• _EXERCISE OBJECTIVE_:
Print every record exactly.

---- THE DATA

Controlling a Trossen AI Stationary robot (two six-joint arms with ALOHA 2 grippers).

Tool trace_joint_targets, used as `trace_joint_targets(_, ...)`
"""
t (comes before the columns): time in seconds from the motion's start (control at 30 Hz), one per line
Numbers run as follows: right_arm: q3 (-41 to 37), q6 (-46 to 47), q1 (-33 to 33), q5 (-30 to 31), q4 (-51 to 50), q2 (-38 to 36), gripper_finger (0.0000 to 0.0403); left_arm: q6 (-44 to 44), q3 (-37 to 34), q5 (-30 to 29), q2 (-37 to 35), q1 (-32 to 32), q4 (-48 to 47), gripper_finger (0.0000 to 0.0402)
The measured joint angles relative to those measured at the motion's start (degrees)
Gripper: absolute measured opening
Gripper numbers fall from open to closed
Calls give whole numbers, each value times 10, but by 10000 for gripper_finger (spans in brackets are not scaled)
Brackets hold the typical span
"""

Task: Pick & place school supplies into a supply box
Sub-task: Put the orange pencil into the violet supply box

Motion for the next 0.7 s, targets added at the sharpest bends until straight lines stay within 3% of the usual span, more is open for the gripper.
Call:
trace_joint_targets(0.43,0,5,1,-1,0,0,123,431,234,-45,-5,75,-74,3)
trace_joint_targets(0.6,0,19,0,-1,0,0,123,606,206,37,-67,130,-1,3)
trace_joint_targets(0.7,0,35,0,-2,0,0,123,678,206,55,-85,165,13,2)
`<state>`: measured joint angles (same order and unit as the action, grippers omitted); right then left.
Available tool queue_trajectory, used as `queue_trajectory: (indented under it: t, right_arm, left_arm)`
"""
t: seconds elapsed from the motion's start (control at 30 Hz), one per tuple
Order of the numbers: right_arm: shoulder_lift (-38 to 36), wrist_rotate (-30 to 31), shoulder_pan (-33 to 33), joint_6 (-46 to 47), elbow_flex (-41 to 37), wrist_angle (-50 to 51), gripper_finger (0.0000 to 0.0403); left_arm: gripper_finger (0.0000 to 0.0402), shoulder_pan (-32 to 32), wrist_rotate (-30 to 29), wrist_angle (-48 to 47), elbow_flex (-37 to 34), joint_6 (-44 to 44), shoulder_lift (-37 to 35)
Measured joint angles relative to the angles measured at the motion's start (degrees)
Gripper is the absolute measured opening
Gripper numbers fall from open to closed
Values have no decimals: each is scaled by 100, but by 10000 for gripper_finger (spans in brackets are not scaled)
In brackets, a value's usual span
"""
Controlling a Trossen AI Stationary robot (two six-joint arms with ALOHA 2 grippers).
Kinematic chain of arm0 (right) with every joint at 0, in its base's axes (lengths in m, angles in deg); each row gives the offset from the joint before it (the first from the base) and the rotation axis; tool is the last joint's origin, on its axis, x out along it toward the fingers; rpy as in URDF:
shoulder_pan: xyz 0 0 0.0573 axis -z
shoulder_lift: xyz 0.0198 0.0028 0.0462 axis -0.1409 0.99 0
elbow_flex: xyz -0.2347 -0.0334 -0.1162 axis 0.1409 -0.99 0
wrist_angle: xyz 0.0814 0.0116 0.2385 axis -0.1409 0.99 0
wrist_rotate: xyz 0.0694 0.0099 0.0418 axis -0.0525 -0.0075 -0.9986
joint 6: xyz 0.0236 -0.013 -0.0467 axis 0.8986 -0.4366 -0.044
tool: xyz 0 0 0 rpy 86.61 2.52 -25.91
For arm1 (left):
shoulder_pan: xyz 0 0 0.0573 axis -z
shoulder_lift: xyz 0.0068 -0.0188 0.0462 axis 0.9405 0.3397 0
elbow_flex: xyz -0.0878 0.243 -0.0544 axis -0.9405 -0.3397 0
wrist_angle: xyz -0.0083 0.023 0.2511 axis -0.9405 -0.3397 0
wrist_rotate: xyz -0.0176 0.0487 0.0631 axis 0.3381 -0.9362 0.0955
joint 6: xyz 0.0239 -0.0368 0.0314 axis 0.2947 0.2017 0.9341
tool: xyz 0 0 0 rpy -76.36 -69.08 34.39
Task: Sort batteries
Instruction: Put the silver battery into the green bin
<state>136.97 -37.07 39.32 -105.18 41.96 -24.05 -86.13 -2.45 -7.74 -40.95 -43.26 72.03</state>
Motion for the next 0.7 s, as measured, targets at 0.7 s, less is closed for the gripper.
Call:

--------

• _RESPONSE TO THE TASK_:
Controlling a Trossen AI Stationary robot (two six-joint arms with ALOHA 2 grippers).

Tool trace_joint_targets, used as `trace_joint_targets(_, ...)`
"""
t (comes before the columns): time in seconds from the motion's start (control at 30 Hz), one per line
Numbers run as follows: right_arm: q3 (-41 to 37), q6 (-46 to 47), q1 (-33 to 33), q5 (-30 to 31), q4 (-51 to 50), q2 (-38 to 36), gripper_finger (0.0000 to 0.0403); left_arm: q6 (-44 to 44), q3 (-37 to 34), q5 (-30 to 29), q2 (-37 to 35), q1 (-32 to 32), q4 (-48 to 47), gripper_finger (0.0000 to 0.0402)
The measured joint angles relative to those measured at the motion's start (degrees)
Gripper: absolute measured opening
Gripper numbers fall from open to closed
Calls give whole numbers, each value times 10, but by 10000 for gripper_finger (spans in brackets are not scaled)
Brackets hold the typical span
"""

Task: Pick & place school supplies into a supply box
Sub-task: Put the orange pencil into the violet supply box

Motion for the next 0.7 s, targets added at the sharpest bends until straight lines stay within 3% of the usual span, more is open for the gripper.
Call:
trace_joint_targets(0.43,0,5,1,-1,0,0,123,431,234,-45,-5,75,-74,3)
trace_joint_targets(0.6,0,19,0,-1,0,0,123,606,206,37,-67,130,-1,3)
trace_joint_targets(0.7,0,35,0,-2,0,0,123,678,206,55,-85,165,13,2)
`<state>`: measured joint angles (same order and unit as the action, grippers omitted); right then left.
Available tool queue_trajectory, used as `queue_trajectory: (indented under it: t, right_arm, left_arm)`
"""
t: seconds elapsed from the motion's start (control at 30 Hz), one per tuple
Order of the numbers: right_arm: shoulder_lift (-38 to 36), wrist_rotate (-30 to 31), shoulder_pan (-33 to 33), joint_6 (-46 to 47), elbow_flex (-41 to 37), wrist_angle (-50 to 51), gripper_finger (0.0000 to 0.0403); left_arm: gripper_finger (0.0000 to 0.0402), shoulder_pan (-32 to 32), wrist_rotate (-30 to 29), wrist_angle (-48 to 47), elbow_flex (-37 to 34), joint_6 (-44 to 44), shoulder_lift (-37 to 35)
Measured joint angles relative to the angles measured at the motion's start (degrees)
Gripper is the absolute measured opening
Gripper numbers fall from open to closed
Values have no decimals: each is scaled by 100, but by 10000 for gripper_finger (spans in brackets are not scaled)
In brackets, a value's usual span
"""
Controlling a Trossen AI Stationary robot (two six-joint arms with ALOHA 2 grippers).
Kinematic chain of arm0 (right) with every joint at 0, in its base's axes (lengths in m, angles in deg); each row gives the offset from the joint before it (the first from the base) and the rotation axis; tool is the last joint's origin, on its axis, x out along it toward the fingers; rpy as in URDF:
shoulder_pan: xyz 0 0 0.0573 axis -z
shoulder_lift: xyz 0.0198 0.0028 0.0462 axis -0.1409 0.99 0
elbow_flex: xyz -0.2347 -0.0334 -0.1162 axis 0.1409 -0.99 0
wrist_angle: xyz 0.0814 0.0116 0.2385 axis -0.1409 0.99 0
wrist_rotate: xyz 0.0694 0.0099 0.0418 axis -0.0525 -0.0075 -0.9986
joint 6: xyz 0.0236 -0.013 -0.0467 axis 0.8986 -0.4366 -0.044
tool: xyz 0 0 0 rpy 86.61 2.52 -25.91
For arm1 (left):
shoulder_pan: xyz 0 0 0.0573 axis -z
shoulder_lift: xyz 0.0068 -0.0188 0.0462 axis 0.9405 0.3397 0
elbow_flex: xyz -0.0878 0.243 -0.0544 axis -0.9405 -0.3397 0
wrist_angle: xyz -0.0083 0.023 0.2511 axis -0.9405 -0.3397 0
wrist_rotate: xyz -0.0176 0.0487 0.0631 axis 0.3381 -0.9362 0.0955
joint 6: xyz 0.0239 -0.0368 0.0314 axis 0.2947 0.2017 0.9341
tool: xyz 0 0 0 rpy -76.36 -69.08 34.39
Task: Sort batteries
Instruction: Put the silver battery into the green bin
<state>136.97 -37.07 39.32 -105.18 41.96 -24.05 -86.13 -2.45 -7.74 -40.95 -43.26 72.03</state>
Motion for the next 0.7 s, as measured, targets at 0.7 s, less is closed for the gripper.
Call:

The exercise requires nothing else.